Influence of liquid repellency and slipperiness on blood-material interactions

Abstract

Blood-contacting medical devices are an integral part of modern medicine, but as a foreign material, the immune system is inherently activated and induces thrombosis. To avoid the adverse effects of the devices, concurrent anticoagulant therapies are frequently administered, but anticoagulants carry their own detrimental risks. Therefore, we investigated the interactions of blood cells with non-textured surfaces on glass coverslips functionalized with polymeric brushes. We synthesized four categories of distinct surface coatings and characterized them based on liquid repellency and slipperiness: less slippery hydrophobic, more slippery hydrophobic, less slippery hydrophilic, and more slippery hydrophilic.

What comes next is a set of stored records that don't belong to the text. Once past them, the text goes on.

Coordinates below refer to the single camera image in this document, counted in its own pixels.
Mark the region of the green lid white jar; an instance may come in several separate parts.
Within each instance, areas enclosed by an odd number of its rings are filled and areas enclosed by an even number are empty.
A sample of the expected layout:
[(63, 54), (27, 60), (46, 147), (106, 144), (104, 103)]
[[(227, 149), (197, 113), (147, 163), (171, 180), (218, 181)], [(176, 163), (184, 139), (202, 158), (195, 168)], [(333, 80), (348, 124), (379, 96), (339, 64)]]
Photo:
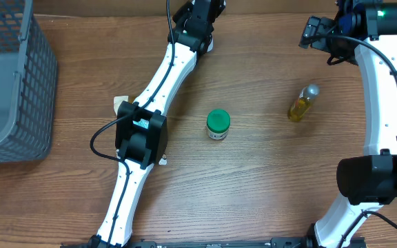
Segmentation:
[(207, 135), (214, 140), (224, 139), (228, 134), (230, 123), (230, 115), (225, 110), (212, 110), (207, 116)]

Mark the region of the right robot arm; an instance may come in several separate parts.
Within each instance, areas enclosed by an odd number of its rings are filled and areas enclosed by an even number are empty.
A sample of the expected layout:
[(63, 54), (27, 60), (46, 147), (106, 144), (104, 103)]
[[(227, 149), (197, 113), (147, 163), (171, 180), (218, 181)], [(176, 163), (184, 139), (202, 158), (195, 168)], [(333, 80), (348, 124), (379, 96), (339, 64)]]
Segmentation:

Fluorescent imaging revealed that platelets and leukocytes adhere and activate significantly less on the more slippery hydrophilic (SLIC) surfaces compared to the other three surfaces. Microfluidics coupled with fluorescent microscopy showed that under dynamic conditions with an actively polymerizing flow buffer, the SLIC-coated glass not only inhibited clot growth, but also enabled clot degradation compared to uncoated glass. This work demonstrates the potential of SLIC surfaces in reducing adverse thrombotic events resulting from blood-contacting medical devices.